Prompt:
Lines before the one containing "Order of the" are left out; copy that line and every later line through the end of the data exactly.

[Stored data — start]

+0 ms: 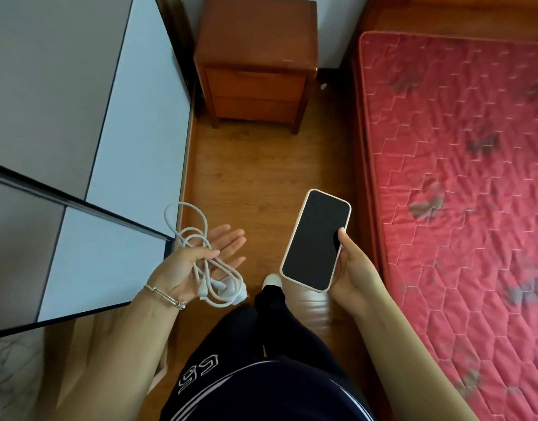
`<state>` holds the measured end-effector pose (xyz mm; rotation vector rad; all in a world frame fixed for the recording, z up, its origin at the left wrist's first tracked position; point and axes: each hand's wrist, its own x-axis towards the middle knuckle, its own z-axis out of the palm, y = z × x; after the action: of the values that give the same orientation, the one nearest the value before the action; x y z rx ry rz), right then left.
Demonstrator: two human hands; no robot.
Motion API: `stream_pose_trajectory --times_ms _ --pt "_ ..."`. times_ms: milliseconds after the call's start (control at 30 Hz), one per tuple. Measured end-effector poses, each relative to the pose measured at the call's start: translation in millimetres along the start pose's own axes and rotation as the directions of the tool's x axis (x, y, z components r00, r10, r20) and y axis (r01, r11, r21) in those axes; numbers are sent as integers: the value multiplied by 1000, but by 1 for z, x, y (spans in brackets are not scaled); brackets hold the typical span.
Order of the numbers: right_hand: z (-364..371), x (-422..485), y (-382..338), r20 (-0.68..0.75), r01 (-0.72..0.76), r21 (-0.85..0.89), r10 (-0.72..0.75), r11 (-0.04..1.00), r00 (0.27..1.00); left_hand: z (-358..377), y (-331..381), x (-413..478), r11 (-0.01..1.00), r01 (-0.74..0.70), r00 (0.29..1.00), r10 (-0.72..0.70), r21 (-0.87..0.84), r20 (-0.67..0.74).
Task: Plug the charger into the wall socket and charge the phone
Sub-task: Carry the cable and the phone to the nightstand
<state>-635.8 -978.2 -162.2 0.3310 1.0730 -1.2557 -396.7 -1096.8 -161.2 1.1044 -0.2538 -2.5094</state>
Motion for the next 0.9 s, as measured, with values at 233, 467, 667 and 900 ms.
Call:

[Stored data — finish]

Final answer:
Order of the numbers: right_hand: z (-364..371), x (-422..485), y (-382..338), r20 (-0.68..0.75), r01 (-0.72..0.76), r21 (-0.85..0.89), r10 (-0.72..0.75), r11 (-0.04..1.00), r00 (0.27..1.00); left_hand: z (-358..377), y (-331..381), x (-413..478), r11 (-0.01..1.00), r01 (-0.74..0.70), r00 (0.29..1.00), r10 (-0.72..0.70), r21 (-0.87..0.84), r20 (-0.67..0.74).
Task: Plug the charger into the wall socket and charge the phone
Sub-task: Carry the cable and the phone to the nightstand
<state>-635.8 -978.2 -162.2 0.3310 1.0730 -1.2557 -396.7 -1096.8 -161.2 1.1044 -0.2538 -2.5094</state>
Motion for the next 0.9 s, as measured, with values at 233, 467, 667 and 900 ms.
Call:

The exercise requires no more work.